I thought I would always be a smoker. For very nearly 20 years, I sucked back over a pack a day and, honestly, I enjoyed most of them. I loved the lung pinch, the head rush, the instant stress relief, the distinct smell of the first drag, the familiar flick-tap knocking the ash. Most of all, I loved the social lubricant smoking provides. The instant camaraderie with other smokers. Even the disdain heaped on by non-smokers gave me something to puff up and fight against.
I also loved the time smoking gives you: The 8 minute break every hour or so that I used so often to gather my thoughts, to calm down, to work shit out. There are even micro breaks. Those moments in a conversation where you need just a couple seconds. Take a few moments to light up, to take a drag, to stub it out…whatever. Those little breaks helped me hide just how socially awkward I really am. They let me sift through what I had heard and formulate a response that wasn’t weird or dumb or creepy. Every person I have successfully conversed with in a smoky bar, break room or bus stop owes the cigarettes a debt for ensuring that they left the conversation without thinking “Damn, what a tool.”
I envy the people I know who still get to smoke. I miss it. I need it still, and it’s been very close to 8 months since my last smoke. Once or twice a day, I absent-mindedly start a smoking ritual. I get up from my chair and start drifting toward an old smoking spot. I roll down my car window as soon as I get in. I reach for my pocket when I walk out of a building. Occasionally, when I stop myself, I have a moment where I can smell that first drag. I can taste it, too. That first one is more acrid than the rest. When this happens, I get a craving that sits in the bottom tips of my lungs. It begs for the pinch. That rolling sting that billows down the front of the lungs and pours into the bottom, forcing that small, lovely spasm. I exhale long and strong when this happens. The kind of deep exhale that pushes from the deepest section of the chest. Up the backs of the lungs, richly through the throat and funneled gently up the back of the nose. Out the nostrils as my head pushes back, neck arching, eyes closed. I even get the beginning of the head rush, only to have it stop short, replaced by a sense of disappointment so acute that I just bit my lip now as I wrote about it.
My fingertips are twitching like crazy. My lips itch, missing the dangling filter.
I’m not even close to convinced that I’ll ever get over all the addiction symptoms. I don’t imagine I’ll ever find anything else as effective at supporting me in the specific ways I require. I don’t get angry more often than I did when I smoked, but I have discarded the only way I knew guaranteed to take the edge off, to begin the calming process. I don’t stew in stress constantly, but I do waste more time using inferior relief methods. I don’t totally botch every conversation, but I don’t leave the good impressions I used to.
Three years ago, a friend of mine invited me on a short, uphill hike. My wife, my 1 year old son, my friend, and I set out on a hot, late July day through a dappled mixed cedar/bamboo forest. We crossed a small creek and, at that point began a relatively steep climb. There were steps carved into the trail in steeper areas and plenty of handy, graspable trees for support.
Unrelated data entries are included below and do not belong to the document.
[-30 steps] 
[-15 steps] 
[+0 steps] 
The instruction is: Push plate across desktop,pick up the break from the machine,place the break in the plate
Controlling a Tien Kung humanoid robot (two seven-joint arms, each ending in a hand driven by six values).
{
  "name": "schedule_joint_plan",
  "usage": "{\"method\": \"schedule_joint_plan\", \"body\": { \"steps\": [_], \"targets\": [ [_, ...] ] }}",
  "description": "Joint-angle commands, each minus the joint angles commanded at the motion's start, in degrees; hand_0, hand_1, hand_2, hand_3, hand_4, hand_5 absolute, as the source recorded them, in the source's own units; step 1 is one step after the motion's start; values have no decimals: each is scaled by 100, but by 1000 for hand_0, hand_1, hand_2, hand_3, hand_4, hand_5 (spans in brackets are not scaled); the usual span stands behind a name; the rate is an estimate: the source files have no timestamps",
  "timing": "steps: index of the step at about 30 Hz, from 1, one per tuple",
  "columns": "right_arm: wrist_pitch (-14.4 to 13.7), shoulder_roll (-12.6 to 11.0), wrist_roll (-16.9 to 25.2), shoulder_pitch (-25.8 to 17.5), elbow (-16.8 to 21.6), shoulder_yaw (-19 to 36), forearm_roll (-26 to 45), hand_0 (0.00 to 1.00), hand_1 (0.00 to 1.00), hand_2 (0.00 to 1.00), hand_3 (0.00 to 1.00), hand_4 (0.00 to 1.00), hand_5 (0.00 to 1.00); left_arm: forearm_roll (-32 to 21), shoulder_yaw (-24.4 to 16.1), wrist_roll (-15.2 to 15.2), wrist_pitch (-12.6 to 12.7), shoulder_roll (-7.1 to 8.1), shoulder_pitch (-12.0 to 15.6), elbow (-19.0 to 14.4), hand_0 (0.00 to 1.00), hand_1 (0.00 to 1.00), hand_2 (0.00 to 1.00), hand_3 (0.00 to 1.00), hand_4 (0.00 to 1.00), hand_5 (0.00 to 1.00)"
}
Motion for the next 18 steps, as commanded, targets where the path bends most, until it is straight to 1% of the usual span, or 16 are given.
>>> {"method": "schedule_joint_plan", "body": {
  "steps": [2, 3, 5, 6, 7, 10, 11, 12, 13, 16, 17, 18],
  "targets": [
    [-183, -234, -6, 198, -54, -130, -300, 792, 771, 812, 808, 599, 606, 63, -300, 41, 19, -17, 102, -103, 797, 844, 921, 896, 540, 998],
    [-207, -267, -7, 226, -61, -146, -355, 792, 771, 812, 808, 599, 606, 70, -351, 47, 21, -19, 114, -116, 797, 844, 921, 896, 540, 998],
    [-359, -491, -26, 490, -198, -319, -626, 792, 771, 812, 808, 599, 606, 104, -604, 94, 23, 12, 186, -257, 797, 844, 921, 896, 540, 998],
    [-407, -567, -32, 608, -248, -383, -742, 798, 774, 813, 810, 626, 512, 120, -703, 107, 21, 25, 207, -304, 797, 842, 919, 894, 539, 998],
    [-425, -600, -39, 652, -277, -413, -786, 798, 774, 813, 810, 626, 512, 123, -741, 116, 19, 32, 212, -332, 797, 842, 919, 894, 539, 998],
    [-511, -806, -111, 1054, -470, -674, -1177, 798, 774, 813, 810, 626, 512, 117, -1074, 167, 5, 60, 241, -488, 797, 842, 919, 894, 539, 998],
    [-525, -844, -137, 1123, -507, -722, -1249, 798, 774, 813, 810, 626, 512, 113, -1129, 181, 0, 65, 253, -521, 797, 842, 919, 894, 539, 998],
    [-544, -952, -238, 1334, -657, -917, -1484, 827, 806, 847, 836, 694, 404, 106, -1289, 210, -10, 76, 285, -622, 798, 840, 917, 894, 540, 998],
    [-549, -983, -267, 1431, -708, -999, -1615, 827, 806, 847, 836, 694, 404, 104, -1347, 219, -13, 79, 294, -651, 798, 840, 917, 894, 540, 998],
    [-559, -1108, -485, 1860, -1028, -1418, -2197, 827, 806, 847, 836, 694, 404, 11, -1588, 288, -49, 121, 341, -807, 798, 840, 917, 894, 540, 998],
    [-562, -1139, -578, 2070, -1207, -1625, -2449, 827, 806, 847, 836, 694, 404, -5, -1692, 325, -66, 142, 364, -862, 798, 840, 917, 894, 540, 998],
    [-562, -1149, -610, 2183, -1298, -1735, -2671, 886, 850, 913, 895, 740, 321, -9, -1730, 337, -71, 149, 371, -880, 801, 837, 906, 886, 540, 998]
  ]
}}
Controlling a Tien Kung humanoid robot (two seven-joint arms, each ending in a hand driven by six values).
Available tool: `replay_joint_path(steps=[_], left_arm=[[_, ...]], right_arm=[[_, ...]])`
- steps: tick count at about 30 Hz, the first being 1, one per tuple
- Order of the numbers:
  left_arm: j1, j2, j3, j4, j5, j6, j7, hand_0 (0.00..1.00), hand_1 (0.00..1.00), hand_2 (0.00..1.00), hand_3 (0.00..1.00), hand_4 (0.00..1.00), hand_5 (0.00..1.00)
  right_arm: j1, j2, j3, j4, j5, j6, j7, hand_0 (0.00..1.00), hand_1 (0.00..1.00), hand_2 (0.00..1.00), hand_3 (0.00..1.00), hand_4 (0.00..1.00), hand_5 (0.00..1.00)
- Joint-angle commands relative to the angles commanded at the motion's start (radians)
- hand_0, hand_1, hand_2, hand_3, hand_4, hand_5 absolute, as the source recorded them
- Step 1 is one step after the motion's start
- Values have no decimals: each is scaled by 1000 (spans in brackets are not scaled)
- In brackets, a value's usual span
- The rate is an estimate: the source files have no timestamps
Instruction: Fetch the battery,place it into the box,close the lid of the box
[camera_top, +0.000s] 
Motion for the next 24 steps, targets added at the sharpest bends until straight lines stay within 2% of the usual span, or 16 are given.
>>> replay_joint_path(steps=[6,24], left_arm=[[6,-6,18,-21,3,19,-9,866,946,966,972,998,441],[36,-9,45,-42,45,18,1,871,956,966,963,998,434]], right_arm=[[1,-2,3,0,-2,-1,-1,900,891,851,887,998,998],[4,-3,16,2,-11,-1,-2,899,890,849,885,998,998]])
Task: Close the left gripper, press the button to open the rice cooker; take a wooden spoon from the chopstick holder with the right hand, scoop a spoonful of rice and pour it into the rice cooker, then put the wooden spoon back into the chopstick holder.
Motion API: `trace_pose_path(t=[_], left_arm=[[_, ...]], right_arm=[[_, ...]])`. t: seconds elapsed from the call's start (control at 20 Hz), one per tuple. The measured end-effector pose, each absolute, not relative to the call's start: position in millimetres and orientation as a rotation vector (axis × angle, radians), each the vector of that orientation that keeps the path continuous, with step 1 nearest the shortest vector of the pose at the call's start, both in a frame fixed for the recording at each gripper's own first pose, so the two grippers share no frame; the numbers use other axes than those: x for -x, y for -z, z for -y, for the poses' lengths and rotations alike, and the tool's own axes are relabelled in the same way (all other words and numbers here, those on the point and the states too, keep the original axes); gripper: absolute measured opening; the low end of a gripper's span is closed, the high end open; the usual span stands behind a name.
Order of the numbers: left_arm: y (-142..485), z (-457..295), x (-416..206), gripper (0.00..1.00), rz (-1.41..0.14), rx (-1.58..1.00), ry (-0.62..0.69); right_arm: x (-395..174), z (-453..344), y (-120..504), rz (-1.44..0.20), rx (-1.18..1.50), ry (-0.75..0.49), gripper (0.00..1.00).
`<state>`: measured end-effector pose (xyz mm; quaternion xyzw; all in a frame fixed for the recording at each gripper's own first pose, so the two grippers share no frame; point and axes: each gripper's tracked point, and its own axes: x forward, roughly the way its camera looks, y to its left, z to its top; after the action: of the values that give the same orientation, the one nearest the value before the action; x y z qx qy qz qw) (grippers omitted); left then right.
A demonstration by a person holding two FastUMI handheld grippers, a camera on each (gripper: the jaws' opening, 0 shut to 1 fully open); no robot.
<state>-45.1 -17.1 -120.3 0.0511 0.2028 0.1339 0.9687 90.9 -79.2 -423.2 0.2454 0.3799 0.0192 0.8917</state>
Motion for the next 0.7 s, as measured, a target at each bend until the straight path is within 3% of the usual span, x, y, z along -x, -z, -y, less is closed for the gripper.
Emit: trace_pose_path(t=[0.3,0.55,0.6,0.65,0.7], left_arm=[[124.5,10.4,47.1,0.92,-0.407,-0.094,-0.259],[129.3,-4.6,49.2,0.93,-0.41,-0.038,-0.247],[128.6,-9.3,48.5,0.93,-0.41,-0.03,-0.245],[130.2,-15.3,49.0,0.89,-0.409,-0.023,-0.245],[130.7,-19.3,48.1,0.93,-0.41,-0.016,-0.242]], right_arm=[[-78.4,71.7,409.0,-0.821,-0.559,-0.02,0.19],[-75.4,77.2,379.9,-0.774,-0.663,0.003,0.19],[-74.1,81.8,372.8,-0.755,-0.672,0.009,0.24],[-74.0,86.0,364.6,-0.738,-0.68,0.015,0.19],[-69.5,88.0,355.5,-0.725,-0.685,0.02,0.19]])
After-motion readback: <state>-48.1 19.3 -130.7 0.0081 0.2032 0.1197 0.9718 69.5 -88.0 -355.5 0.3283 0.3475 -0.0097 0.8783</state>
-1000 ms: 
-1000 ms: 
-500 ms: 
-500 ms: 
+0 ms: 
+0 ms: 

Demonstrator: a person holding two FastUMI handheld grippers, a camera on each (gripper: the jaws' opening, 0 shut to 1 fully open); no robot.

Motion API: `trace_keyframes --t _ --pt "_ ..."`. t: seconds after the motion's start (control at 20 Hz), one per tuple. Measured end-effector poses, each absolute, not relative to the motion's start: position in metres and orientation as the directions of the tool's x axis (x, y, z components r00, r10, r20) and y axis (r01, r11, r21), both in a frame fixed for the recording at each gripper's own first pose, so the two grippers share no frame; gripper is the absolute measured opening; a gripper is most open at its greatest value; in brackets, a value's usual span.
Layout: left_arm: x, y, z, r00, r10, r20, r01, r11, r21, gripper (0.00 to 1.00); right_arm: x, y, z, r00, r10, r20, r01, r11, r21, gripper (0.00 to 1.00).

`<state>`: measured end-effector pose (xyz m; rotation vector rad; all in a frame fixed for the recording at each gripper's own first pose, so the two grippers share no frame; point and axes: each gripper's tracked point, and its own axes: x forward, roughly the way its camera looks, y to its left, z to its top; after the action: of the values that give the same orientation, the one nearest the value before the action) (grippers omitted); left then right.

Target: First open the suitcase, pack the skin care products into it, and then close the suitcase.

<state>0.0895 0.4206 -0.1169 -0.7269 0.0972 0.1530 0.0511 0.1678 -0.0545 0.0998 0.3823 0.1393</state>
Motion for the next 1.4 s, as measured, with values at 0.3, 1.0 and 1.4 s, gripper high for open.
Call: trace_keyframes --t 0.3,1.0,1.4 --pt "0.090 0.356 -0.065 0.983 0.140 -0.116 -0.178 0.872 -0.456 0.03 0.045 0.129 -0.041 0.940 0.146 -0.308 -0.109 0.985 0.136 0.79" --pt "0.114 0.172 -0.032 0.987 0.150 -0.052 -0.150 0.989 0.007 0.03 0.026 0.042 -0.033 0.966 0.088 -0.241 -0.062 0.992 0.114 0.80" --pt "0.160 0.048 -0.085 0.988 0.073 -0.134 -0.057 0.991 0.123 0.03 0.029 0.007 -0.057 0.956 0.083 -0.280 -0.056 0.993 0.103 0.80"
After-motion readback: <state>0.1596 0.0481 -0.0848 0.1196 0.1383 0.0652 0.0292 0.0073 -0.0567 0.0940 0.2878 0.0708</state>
Within a minute, I was dripping sweat, but so was everybody. Within another minute, I was wheezing.
I’ve always prided myself on being able to keep going despite physical discomfort. I’m a really fat man and, at that time, I was the kind of guy who never went anywhere without my current pack and a backup pack of smokes. Despite these impediments, I had never really been unable to get where I wanted to go under my own power. This day was no different. I got up that fucking hill. When I got to the top, however, I thumped down on my ass and gasped as I fumbled to get a smoke lit. My head was throbbing so hard, my vision was trembling with each pulse. My eyes were being punched from behind. My teeth felt like they were gonna fall out. The smoke helped, but it was ten minutes before I could get to my feet again.
The hike lasted another 90 minutes, and I made it alive, on my own two feet. My friend carried my son, though. I needed everyone to stop for me three more times while I recovered with more smokes. When we got back to the parking lot, I swore I’d never even consider it again.
8 months ago, I was diagnosed with bronchial asthma (for the second time). I was pretty much constantly choking and coughing up slime. I started on inhaled steroids and quit smoking. I didn’t *decide* to quit, I just couldn’t physically smoke. My body took the choice away from me.
For 6 months, I felt virtually none of the positive physical effects that quitting smoking should bring. I got my medication increased, though, and I now feel like breathing isn’t an issue. I’ve also been walking an average of 4000 steps more a day (according to the pedometer on my phone) than I had been prior to this April.
Today, my 4 year old son, my 2 year old son and I parked in the same lot I’d sworn never to revisit. We set out to reach the first place I collapsed last time. The day was hot and humid, and I still soaked my clothes with sweat in the first minute. No wheezing, though. We destroyed that hike. Up and down in no time, with plenty left in the tank.
This marks the first time I’ve been honestly glad I quit. And the first thing other than my own resolve preventing me from chasing that lung pinch. Knowing, as I do now, that my kids like to hike, I’m gonna need to maintain this whole easy breathing thing.